Abstract

1. Iris tectorum Maxim is a traditional herbal medicine that has been used to treat cancer, abdominal distension, hepatic cirrhosis, and inflammatory diseases. How I. tectorum Maxim is metabolised and the mechanistic basis for its pharmacological activity remain to be defined.

2. This study was designed to clarify the metabolism of I. tectorum Maxim and to explore the mechanistic basis for its pharmacological activity.

3. In the present study, 51 metabolites were identified via mass spectrometry in samples of bile, urine, and faeces from Wistar rats. Metabolites were mainly formed by glucuronidation, sulphation, methylation, and amino acid conjugation.
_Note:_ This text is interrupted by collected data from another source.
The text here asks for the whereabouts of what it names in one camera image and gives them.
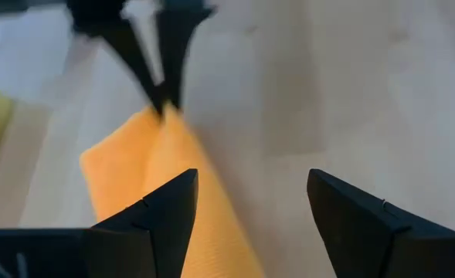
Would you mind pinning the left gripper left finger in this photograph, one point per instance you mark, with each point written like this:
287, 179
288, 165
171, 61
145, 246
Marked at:
153, 231

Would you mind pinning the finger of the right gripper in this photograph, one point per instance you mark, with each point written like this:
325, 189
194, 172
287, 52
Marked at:
178, 38
134, 54

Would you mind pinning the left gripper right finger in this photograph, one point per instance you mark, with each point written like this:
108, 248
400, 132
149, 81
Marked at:
358, 231

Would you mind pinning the orange microfiber towel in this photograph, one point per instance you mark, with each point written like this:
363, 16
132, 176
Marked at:
134, 154

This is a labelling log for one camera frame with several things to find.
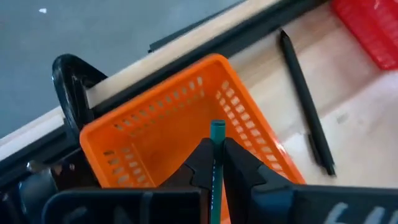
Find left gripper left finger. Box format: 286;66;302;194
160;138;215;224

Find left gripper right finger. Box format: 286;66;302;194
223;138;295;224

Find green pencil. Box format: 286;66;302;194
208;119;226;224

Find black pen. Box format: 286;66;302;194
279;28;337;177

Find orange plastic bin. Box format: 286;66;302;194
79;53;307;224

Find black table clamp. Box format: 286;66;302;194
52;53;108;138

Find red plastic bin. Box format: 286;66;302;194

4. Tectoridin, tectorigenin, irigenin, iristectorigenin A, iristectorigenin B, and 6-hydroxygenistein were identified as potentially be bioactive candidate metabolites for which 36 putative targets and 90 interactions were detected through a network pharmacology analysis. Gene set enrichment analyses and compound-disease networks revealed the targets of these metabolites to regulate important proteins associated with cancer as well as cardiovascular, urogenital, and digestive system diseases.
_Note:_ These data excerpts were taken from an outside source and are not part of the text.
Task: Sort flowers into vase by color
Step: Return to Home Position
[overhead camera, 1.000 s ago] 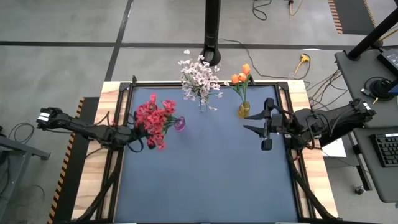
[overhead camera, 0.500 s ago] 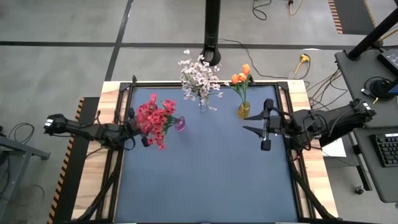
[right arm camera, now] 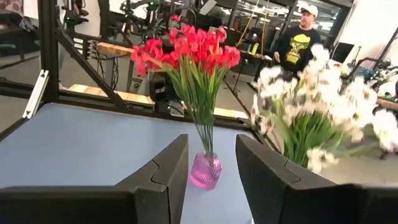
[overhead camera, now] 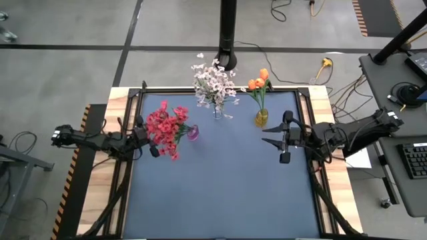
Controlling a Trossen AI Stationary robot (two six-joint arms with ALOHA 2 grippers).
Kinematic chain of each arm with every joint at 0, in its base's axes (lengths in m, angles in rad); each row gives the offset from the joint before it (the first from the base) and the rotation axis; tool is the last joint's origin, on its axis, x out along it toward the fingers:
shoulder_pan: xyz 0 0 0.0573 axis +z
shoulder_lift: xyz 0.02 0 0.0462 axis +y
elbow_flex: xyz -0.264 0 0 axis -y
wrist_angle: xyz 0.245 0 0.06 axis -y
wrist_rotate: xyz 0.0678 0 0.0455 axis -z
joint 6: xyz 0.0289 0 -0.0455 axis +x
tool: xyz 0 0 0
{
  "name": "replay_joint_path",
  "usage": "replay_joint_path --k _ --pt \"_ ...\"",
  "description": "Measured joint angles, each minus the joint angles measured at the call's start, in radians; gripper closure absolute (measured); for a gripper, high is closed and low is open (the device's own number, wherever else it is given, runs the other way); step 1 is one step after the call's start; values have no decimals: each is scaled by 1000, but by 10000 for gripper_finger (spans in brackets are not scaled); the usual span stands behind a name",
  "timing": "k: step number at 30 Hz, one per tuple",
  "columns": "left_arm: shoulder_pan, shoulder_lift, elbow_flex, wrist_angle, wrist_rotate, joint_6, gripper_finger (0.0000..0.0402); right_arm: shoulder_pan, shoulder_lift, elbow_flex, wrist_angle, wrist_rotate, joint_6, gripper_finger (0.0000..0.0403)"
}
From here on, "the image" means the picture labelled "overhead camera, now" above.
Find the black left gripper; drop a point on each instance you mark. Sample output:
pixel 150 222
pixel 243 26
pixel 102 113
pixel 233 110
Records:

5. Molecular docking confirmed the interactions of these six candidate bioactive metabolites with carbonic anhydrase IV, VII, and XII.

6. Overall, these data offer new insights into the metabolism and pharmacological activity of I. tectorum Maxim in vivo.

摘要

1.虹膜美心是一种传统草药，已用于治疗癌症、腹胀、肝硬化和炎症性疾病。I. tectorum Maxim 是如何代谢的，其药理活性的机制基础仍有待确定。
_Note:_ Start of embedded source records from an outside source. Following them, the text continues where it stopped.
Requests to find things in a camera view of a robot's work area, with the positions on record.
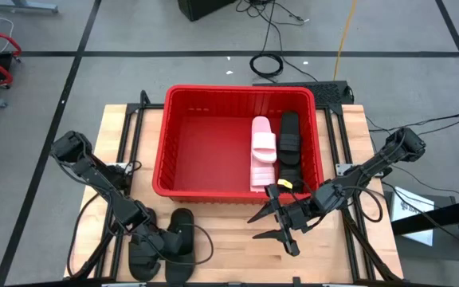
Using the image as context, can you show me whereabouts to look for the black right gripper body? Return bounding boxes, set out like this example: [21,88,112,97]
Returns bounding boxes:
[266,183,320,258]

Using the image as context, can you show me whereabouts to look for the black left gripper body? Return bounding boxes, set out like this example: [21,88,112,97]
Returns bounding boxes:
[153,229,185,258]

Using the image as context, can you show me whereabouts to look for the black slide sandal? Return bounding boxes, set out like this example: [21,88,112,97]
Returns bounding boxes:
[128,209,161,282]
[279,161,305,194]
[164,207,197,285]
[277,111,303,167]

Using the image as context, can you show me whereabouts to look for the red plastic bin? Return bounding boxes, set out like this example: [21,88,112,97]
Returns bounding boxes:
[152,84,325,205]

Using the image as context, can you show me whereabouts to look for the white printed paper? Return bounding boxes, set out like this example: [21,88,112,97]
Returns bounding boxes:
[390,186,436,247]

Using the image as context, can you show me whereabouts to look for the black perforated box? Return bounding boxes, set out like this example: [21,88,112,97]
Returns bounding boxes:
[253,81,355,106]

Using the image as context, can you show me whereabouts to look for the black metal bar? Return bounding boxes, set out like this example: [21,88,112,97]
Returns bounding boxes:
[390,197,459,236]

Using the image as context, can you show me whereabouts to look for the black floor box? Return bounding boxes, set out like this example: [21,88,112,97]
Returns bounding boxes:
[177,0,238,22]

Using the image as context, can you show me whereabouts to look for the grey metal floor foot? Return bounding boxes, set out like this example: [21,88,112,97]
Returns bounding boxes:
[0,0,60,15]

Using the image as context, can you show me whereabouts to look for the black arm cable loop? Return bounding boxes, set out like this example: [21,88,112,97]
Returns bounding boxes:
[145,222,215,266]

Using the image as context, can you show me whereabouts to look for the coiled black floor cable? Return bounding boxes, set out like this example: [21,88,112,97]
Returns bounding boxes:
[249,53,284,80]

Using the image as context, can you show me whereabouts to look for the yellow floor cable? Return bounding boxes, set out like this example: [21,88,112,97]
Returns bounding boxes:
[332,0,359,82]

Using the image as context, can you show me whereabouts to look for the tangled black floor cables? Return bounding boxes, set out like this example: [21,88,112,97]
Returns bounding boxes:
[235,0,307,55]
2.本研究旨在阐明I. tectorum Maxim的代谢，并探索其药理活性的机制基础。

3. 在本研究中，通过质谱法从 Wistar 大鼠的胆汁、尿液和粪便样本中鉴定出 51 种代谢物。代谢物主要由葡萄糖醛酸化、硫酸化、甲基化和氨基酸结合形成。

4. 鸢尾素、鸢尾黄素、鸢尾黄素、鸢尾黄素 A、鸢尾黄素 B 和 6-羟基染料木黄酮被确定为潜在的生物活性候选代谢物，通过网络药理学分析检测到 36 个推定靶点和 90 种相互作用。基因集富集分析和复合疾病网络揭示了这些代谢物的靶点来调节与癌症以及心血管、泌尿生殖系统和消化系统疾病相关的重要蛋白质。

5. 分子对接证实了这六种候选生物活性代谢物与碳酸酐酶 IV、VII 和 XII 的相互作用。

6. 总体而言，这些数据为I. tectorum Maxim体内的代谢和药理活性提供了新的见解。